- [What to produce] In full and without alteration, print the entries that follow.

- [Data extracted from a collection]
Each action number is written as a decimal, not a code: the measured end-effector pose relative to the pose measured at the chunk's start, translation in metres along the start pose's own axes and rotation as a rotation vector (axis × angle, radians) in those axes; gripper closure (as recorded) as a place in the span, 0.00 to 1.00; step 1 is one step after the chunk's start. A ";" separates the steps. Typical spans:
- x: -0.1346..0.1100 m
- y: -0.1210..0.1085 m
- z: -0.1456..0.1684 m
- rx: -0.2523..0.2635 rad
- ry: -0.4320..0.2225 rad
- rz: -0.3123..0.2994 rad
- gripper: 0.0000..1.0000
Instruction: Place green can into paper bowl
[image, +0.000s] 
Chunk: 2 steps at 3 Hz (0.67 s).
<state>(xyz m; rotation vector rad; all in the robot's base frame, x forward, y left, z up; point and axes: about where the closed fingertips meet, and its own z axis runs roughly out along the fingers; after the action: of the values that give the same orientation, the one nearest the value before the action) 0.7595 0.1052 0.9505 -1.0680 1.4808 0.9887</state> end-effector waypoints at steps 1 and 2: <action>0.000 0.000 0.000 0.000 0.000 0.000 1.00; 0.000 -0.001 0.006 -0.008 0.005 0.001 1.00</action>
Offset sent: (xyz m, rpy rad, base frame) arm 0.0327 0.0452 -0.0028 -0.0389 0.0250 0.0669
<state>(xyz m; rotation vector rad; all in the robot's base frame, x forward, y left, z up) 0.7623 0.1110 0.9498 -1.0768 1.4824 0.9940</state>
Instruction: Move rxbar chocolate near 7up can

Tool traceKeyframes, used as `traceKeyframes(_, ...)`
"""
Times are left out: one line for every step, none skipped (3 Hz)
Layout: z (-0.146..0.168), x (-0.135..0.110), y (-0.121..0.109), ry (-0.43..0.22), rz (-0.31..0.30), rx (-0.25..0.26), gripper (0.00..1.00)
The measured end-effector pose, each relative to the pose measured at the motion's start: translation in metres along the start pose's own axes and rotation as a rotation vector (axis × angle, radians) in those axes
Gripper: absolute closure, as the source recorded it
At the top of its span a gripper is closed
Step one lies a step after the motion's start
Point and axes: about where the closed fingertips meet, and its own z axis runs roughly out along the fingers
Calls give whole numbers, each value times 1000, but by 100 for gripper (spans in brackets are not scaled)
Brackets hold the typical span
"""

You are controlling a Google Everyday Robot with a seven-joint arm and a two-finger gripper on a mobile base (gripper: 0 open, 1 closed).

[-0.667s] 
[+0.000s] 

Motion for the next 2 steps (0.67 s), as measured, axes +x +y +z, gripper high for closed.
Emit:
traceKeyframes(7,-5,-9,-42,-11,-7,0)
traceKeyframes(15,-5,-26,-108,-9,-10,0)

- [Exercise result]
Each action number is written as a decimal, not a code: the measured end-effector pose relative to the pose measured at the chunk's start, translation in metres along the start pose's own axes and rotation as a rotation vector (axis × angle, radians) in those axes; gripper closure (as recorded) as a place in the span, 0.00 to 1.00; step 1 is one step after the chunk's start. A ";" separates the steps. Typical spans:
- x: -0.1346..0.1100 m
- y: -0.1210..0.1085 m
- z: -0.1456..0.1684 m
- rx: -0.2523..0.2635 rad
- ry: -0.4320..0.2225 rad
- rz: -0.3123..0.2994 rad
- gripper: 0.0000..1.0000
Instruction: Place green can into paper bowl
[image, +0.000s] 
Chunk: 2 steps at 3 Hz (0.67 s).
<state>(xyz m; rotation vector rad; all in the robot's base frame, x forward, y left, z up; point and axes: about where the closed fingertips meet, and its own z axis runs roughly out along the fingers; after the action: of the values that give the same orientation, the one nearest the value before the action) 0.7595 0.1052 0.9505 -1.0680 1.4808 0.9887</state> end-effector waypoints at steps 1 and 2: <action>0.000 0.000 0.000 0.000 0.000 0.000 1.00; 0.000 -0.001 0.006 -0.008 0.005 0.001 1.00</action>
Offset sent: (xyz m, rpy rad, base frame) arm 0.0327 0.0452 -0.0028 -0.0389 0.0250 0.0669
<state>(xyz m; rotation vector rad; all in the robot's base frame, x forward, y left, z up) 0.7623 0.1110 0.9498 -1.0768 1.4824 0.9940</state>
Instruction: Move rxbar chocolate near 7up can

Tool traceKeyframes, used as `traceKeyframes(_, ...)`
"""
Times are left out: one line for every step, none skipped (3 Hz)
Layout: z (-0.146..0.168), x (-0.135..0.110), y (-0.121..0.109), ry (-0.43..0.22), rz (-0.31..0.30), rx (-0.25..0.26), gripper (0.00..1.00)
The measured end-effector pose, each relative to the pose measured at the motion's start: translation in metres along the start pose's own axes and rotation as a rotation vector (axis × angle, radians) in those axes
Gripper: absolute closure, as the source recorded it
At the top of its span a gripper is closed
Step one lies a step after the motion's start
Point and axes: about where the closed fingertips meet, and its own z axis runs roughly out along the fingers
Calls give whole numbers, each value times 1000, but by 100 for gripper (spans in brackets are not scaled)
Brackets hold the typical span
"""

You are controlling a Google Everyday Robot with a seven-joint arm and a two-finger gripper on a mobile base (gripper: 0 open, 1 closed).

[-0.667s] 
[+0.000s] 

Motion for the next 2 steps (0.67 s), as measured, axes +x +y +z, gripper high for closed.
Emit:
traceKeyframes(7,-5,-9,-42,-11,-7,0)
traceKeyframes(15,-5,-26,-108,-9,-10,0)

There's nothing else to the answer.